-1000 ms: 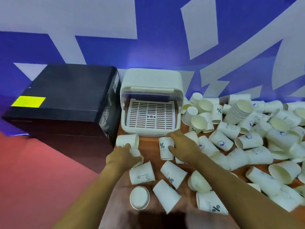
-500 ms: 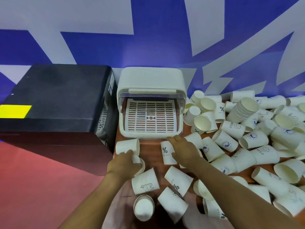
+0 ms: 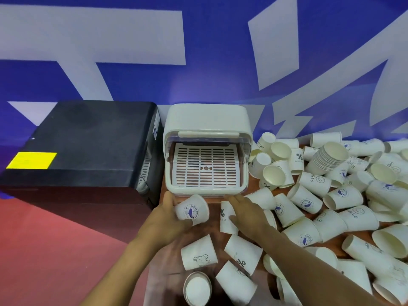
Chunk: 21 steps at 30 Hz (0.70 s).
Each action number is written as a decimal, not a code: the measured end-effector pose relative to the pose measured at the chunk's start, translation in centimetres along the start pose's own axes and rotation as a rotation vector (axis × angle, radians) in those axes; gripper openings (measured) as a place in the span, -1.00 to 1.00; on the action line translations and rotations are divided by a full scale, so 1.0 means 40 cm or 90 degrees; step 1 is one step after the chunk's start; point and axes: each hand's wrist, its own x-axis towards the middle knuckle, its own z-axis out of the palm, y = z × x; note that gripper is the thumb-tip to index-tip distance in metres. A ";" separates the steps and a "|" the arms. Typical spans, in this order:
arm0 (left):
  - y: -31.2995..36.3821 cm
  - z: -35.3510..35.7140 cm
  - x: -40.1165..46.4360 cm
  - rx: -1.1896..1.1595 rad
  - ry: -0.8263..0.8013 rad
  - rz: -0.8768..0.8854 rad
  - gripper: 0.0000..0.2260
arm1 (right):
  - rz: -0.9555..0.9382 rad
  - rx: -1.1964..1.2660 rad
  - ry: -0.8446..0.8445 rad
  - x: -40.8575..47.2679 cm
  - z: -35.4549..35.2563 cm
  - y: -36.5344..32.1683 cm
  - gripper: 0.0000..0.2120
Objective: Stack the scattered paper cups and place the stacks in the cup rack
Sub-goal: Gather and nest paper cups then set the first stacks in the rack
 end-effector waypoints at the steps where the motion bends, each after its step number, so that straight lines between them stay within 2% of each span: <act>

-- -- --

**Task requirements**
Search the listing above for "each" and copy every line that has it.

**Expected output**
Each action number is written as a decimal, not a code: the measured end-effector pose relative to the pose measured at the chunk's start, translation in centimetres along the start pose's own axes and rotation as a rotation vector (axis × angle, radians) in those axes; gripper openings (measured) as a place in the span, -1.00 to 1.00; on the action line translations and rotations are divided by a full scale, so 1.0 means 40 cm or 90 degrees; step 1 is one step after the chunk's start; point and axes: each hand's wrist, its own x-axis towards the middle knuckle, its own z-axis out of the palm, y = z × x; note that gripper is the thumb-tip to index-tip distance in metres. A ";" separates the steps and a "|" the arms. Typical spans, in this order:
 end-effector waypoints at the steps where the motion bends, each after its step number, so that straight lines between them stay within 2% of each span: <act>

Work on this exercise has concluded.